> Problem requirements:
Please keep to the lines below from the one with "Box the wooden desk with white frame." through the one with "Box the blue wire.", and restate them word for word, ends included.

> Dataset entries:
..........
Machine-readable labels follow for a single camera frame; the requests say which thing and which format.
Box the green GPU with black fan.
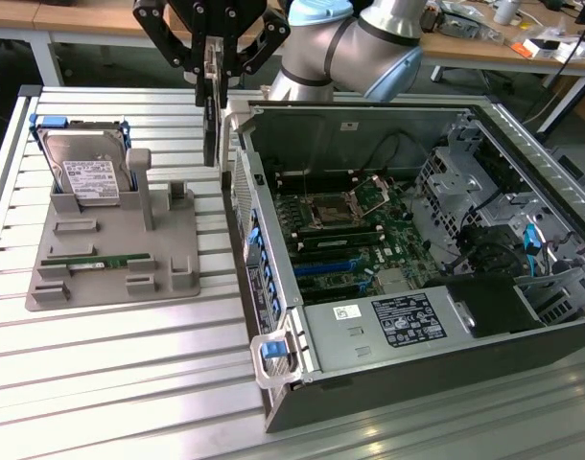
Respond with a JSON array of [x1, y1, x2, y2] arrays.
[[201, 36, 227, 168]]

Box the RAM slot with white clips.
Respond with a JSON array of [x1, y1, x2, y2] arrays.
[[274, 172, 359, 183], [295, 234, 386, 251], [272, 166, 356, 175], [289, 225, 380, 240]]

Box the hard disk with blue carrier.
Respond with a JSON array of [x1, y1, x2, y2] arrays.
[[28, 113, 139, 208]]

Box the CPU socket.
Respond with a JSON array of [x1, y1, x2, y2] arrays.
[[309, 195, 359, 229]]

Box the metal socket cover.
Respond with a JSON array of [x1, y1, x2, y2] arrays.
[[349, 174, 394, 217]]

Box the cluttered wooden desk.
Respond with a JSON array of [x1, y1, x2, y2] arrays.
[[416, 0, 585, 92]]

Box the green RAM stick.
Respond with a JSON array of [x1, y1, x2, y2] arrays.
[[66, 256, 130, 269], [304, 235, 375, 251]]

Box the metal disk bay cage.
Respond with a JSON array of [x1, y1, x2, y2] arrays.
[[414, 143, 507, 241]]

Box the blue expansion slot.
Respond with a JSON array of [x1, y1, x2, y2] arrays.
[[292, 260, 363, 279]]

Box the white cylinder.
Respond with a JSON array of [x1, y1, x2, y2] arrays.
[[493, 0, 522, 26]]

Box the grey plastic parts rack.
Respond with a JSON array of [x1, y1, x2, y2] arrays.
[[25, 147, 202, 312]]

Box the green Dell motherboard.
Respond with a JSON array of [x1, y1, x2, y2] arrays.
[[270, 174, 442, 308]]

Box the long black expansion slot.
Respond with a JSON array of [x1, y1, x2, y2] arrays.
[[299, 281, 365, 297]]

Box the orange and black box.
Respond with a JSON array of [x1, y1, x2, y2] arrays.
[[510, 38, 562, 61]]

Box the silver chipset heatsink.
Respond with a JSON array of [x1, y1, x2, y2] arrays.
[[376, 270, 416, 293]]

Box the silver power supply with labels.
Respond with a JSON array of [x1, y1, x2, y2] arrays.
[[299, 286, 476, 375]]

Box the black plastic shroud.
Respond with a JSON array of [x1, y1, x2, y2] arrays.
[[438, 273, 546, 340]]

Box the open black PC case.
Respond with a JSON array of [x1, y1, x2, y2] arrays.
[[220, 98, 585, 435]]

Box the perforated metal disk bay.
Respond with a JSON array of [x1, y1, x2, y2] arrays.
[[512, 265, 585, 330]]

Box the wooden desk with white frame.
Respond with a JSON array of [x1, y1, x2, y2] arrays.
[[0, 0, 293, 87]]

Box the black wire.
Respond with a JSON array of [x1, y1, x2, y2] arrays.
[[378, 132, 421, 169]]

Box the blue wire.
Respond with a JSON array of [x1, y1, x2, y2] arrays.
[[523, 222, 539, 278]]

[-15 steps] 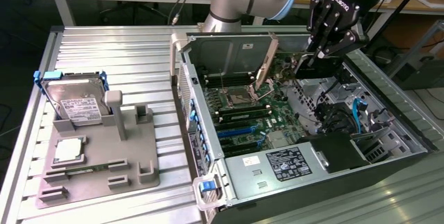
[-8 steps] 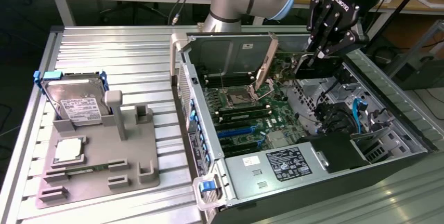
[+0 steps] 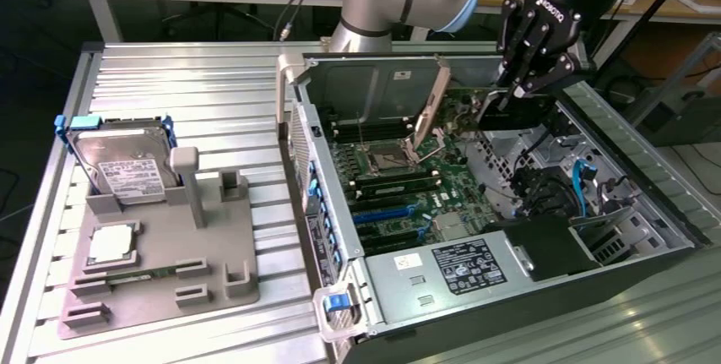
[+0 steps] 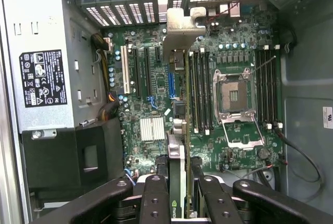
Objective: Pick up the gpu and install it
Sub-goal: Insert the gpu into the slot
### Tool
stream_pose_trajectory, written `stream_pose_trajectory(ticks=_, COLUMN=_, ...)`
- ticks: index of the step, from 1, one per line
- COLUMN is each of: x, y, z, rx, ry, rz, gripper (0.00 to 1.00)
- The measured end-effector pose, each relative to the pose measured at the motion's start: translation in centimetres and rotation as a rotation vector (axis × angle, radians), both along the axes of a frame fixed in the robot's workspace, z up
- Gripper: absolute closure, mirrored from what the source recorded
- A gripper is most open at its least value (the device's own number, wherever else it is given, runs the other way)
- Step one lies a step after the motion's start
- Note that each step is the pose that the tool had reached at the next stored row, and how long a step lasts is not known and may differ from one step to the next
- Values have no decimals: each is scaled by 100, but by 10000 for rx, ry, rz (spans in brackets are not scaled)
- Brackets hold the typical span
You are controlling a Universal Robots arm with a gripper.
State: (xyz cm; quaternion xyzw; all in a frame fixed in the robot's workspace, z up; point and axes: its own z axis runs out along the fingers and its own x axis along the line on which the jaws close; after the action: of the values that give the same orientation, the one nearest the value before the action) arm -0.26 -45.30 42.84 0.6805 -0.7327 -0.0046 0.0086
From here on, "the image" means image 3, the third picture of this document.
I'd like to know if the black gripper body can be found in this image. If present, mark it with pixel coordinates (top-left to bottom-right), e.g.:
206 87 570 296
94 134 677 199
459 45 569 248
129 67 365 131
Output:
..........
> Task solution:
Box the wooden desk with white frame.
Respond with a JSON array of [x1, y1, x2, y2] arrays.
[[0, 0, 293, 87]]

Box the black wire.
Respond with a JSON array of [x1, y1, x2, y2] arrays.
[[378, 132, 421, 169]]

Box the blue wire.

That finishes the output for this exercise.